_GOAL OF THE EXERCISE_:
Using the records that appear below, write out exactly the lines from the one with "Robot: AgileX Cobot" through the one with "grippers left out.", keeping both end lines.

_EXTRACTED DATA_:
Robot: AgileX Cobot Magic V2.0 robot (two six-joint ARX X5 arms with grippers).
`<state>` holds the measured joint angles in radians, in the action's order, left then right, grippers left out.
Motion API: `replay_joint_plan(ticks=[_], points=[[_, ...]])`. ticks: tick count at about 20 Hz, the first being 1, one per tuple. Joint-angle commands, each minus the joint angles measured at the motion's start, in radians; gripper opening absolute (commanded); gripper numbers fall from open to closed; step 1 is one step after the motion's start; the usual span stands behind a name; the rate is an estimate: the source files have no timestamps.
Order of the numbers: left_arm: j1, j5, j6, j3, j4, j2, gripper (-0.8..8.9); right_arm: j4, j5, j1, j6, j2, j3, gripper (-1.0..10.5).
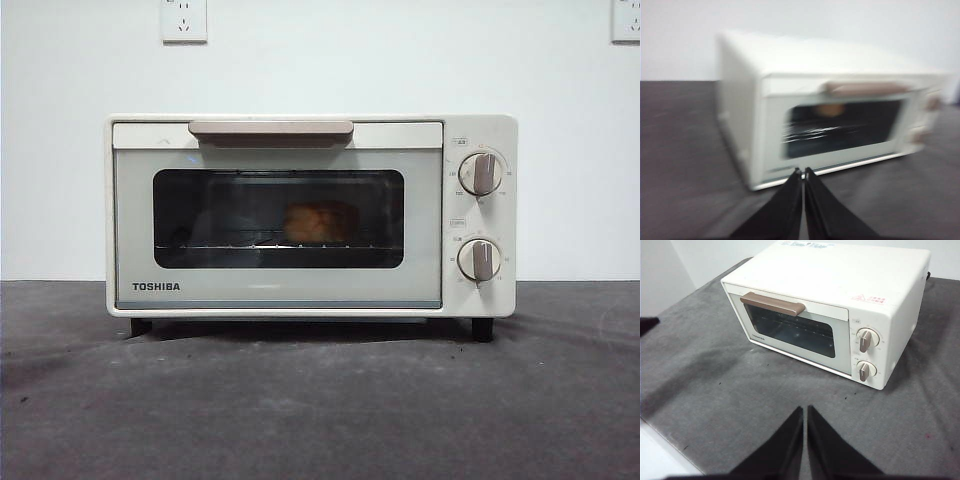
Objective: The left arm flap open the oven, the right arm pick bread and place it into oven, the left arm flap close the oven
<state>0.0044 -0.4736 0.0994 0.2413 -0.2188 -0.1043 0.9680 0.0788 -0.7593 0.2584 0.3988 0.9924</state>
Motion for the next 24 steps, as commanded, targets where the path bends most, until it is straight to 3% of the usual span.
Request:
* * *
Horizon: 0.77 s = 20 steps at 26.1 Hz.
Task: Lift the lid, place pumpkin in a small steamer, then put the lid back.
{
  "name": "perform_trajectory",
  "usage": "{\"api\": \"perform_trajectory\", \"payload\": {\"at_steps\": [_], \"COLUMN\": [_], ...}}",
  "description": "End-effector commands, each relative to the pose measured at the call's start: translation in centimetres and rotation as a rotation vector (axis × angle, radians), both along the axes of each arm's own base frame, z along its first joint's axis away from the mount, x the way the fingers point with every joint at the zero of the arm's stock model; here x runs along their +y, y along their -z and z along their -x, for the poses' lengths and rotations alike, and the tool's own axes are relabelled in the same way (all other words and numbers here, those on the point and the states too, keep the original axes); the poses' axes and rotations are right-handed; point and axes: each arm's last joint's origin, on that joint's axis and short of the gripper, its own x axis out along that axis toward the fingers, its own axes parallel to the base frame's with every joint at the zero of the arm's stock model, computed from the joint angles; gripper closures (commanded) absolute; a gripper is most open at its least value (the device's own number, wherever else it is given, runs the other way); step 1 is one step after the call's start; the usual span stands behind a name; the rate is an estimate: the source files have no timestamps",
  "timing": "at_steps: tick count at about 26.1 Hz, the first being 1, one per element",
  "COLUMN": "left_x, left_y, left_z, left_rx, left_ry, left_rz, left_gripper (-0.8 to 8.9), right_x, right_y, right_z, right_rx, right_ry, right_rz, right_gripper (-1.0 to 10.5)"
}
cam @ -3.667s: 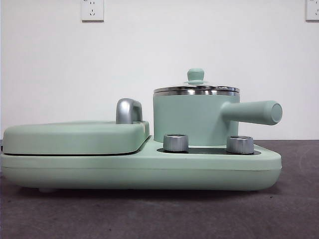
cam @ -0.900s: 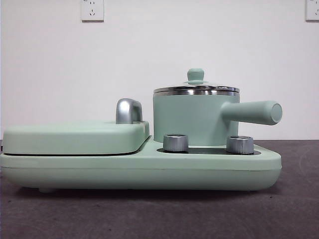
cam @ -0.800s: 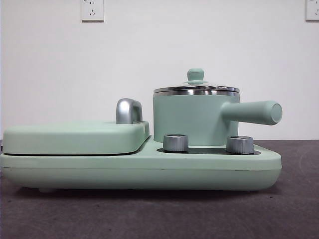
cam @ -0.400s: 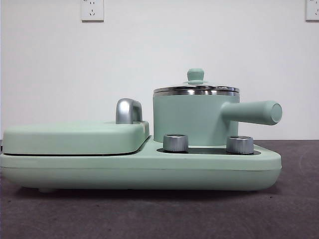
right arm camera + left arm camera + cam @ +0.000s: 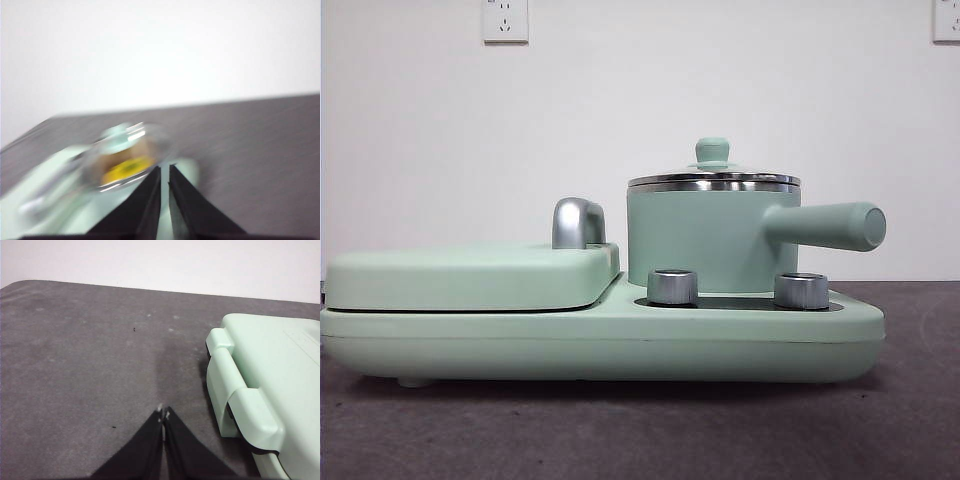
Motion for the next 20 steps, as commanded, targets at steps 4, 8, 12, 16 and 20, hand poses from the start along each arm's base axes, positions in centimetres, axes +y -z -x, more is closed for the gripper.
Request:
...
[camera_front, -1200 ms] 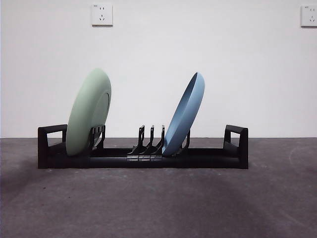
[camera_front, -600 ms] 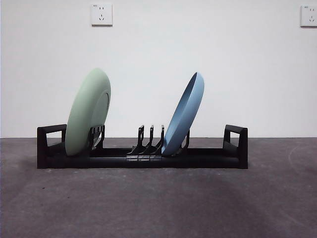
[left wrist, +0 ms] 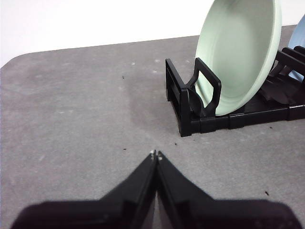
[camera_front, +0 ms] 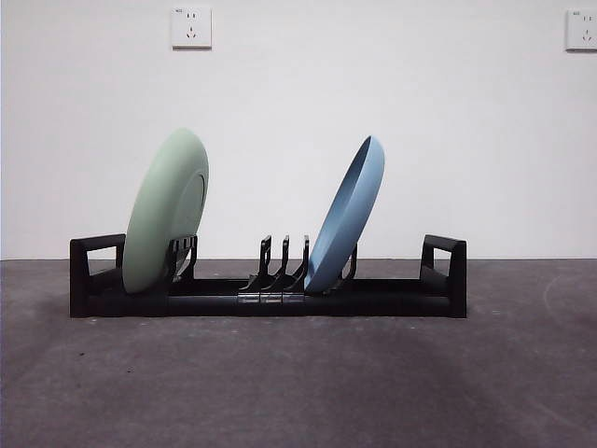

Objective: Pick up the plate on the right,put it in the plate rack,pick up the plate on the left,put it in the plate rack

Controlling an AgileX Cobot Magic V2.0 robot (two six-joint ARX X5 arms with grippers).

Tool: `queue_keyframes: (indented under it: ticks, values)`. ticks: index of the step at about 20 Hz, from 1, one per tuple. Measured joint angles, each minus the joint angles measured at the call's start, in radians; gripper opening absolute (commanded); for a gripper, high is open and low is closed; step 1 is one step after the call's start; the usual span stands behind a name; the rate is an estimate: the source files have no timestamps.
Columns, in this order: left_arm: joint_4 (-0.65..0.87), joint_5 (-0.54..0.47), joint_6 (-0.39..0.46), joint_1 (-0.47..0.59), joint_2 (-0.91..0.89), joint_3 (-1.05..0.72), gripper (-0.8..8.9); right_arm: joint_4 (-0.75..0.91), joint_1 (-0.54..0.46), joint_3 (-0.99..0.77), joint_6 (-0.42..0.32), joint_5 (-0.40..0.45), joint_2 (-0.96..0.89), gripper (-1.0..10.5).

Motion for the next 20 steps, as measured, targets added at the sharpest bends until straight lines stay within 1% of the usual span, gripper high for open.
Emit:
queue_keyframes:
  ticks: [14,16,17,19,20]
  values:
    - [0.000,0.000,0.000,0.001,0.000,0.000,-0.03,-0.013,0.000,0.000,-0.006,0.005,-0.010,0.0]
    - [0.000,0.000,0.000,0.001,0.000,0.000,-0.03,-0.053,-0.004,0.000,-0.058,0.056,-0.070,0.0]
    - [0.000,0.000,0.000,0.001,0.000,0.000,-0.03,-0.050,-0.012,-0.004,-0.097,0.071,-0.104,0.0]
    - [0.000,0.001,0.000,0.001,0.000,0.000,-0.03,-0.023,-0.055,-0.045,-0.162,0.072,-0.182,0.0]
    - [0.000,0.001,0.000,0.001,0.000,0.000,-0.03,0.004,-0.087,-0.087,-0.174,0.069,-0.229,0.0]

_ANSWER SECTION_:
Robot: AgileX Cobot Magic V2.0 robot (two six-joint ARX X5 arms with grippers).
`<state>` holds the measured joint angles in radians, in the action's order, left then right, grippers left out.

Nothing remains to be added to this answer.